> [Given material]:
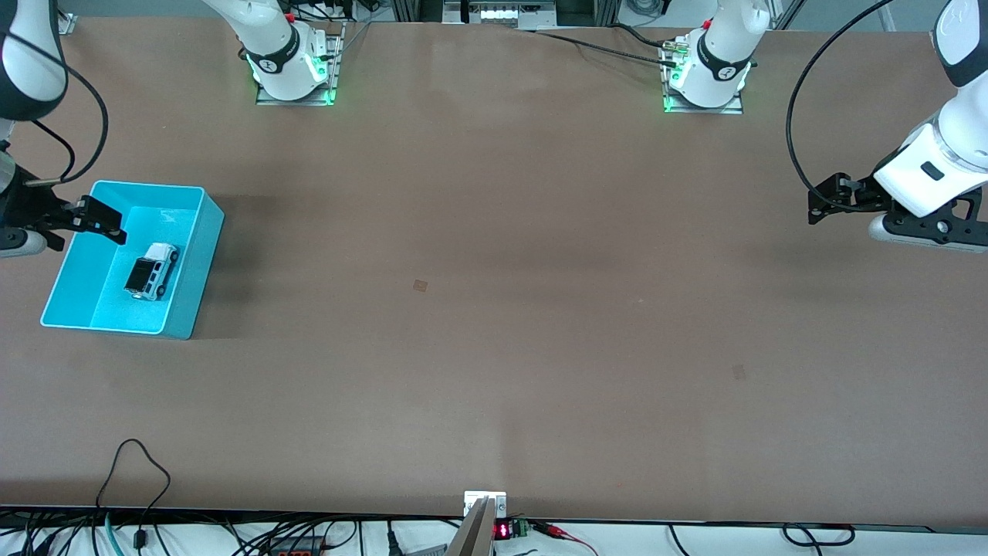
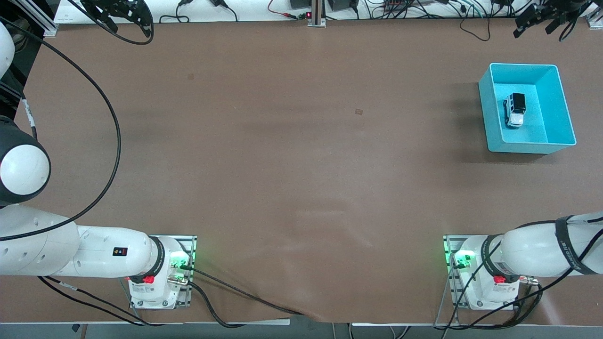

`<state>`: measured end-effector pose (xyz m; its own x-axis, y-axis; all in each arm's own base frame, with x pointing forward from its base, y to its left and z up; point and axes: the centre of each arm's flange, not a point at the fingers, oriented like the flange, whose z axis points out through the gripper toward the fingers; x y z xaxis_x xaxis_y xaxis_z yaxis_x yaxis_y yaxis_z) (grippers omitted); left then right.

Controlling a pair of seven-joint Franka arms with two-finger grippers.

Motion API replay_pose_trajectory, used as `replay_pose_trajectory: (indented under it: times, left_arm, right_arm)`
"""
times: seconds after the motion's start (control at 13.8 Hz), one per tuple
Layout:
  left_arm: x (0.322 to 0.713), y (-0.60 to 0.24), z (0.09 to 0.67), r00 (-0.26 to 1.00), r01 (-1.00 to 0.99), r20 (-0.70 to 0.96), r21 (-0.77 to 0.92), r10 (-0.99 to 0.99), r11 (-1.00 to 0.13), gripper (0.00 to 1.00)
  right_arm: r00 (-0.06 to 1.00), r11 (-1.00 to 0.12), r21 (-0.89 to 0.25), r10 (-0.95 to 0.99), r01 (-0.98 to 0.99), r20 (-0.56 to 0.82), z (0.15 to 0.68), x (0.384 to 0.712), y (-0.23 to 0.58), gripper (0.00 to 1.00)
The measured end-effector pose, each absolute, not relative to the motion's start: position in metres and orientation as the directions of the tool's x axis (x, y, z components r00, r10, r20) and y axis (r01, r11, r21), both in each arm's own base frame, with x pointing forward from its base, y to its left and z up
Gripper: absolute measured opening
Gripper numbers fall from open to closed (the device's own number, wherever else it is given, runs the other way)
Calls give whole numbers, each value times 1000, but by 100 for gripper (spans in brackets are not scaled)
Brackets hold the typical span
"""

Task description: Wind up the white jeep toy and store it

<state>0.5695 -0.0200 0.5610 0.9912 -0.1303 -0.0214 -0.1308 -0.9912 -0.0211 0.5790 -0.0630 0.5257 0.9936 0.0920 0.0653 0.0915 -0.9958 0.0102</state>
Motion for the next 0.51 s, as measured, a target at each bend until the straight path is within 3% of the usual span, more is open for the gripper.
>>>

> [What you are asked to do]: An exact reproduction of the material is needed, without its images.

> [Result]:
`<state>`: measured end-effector pose (xyz m; its own x-axis, y-axis; all in each arm's own base frame, with x pointing forward from its base, y to its left and z up; point and axes: the centre of each arm's flange, not a point at the fingers, oriented like the flange, whose z axis points out through the gripper toward the fingers; x y z xaxis_x xaxis_y xaxis_z yaxis_x yaxis_y yaxis_z) (grippers omitted); left then right.

Controlling a pair of seven-joint Franka arms with two-finger grippers.

Motion API replay_pose_trajectory, used as `replay_pose_trajectory: (indented under it: times, left_arm, right_arm)`
"""
times: seconds after the motion's start (control at 13.8 Hz), one per tuple
Layout:
  left_arm: x (0.322 to 0.713), y (-0.60 to 0.24), z (0.09 to 0.67), r00 (-0.26 to 1.00), r01 (-1.00 to 0.99), r20 (-0.70 to 0.96), r21 (-0.77 to 0.92), r10 (-0.99 to 0.99), r11 (-1.00 to 0.13), gripper (0.00 to 1.00)
  right_arm: r00 (-0.06 to 1.00), r11 (-1.00 to 0.12), r21 (-0.89 to 0.25), r10 (-0.95 to 0.99), r01 (-0.98 to 0.99), r20 (-0.56 to 0.82), z (0.15 to 0.68), x (0.384 to 0.712), y (-0.23 to 0.58), gripper (0.00 to 1.00)
The measured end-effector pose, each absolute, not relative to the motion's start: position in metres and orientation as the directions of the tool's x axis (x, y, z components r00, r10, r20) and y axis (r01, r11, r21), both in each arm's own base frame, with x pointing forward from its base, y to its left and z up
Gripper: absolute measured opening
Gripper numbers fall from open to closed (the device's own number, wherever else it is given, runs the other way)
Calls give whole numbers, each value times 1000, but by 100 for gripper (spans in brackets are not scaled)
Brackets hold the typical span
"""

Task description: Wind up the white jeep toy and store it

<state>0.5695 -0.0200 0.5610 0.9912 -0.1303 -0.0214 -0.1308 -0.9912 -0.0211 0.5790 -0.0630 0.5257 0.9936 0.0920 0.0653 0.0915 -0.9958 0.0102</state>
Motion for the next 0.51 s, as measured, a target at each bend until the straight path is within 3% of the usual span, more is open for the gripper.
>>>

That's the full output for the exercise.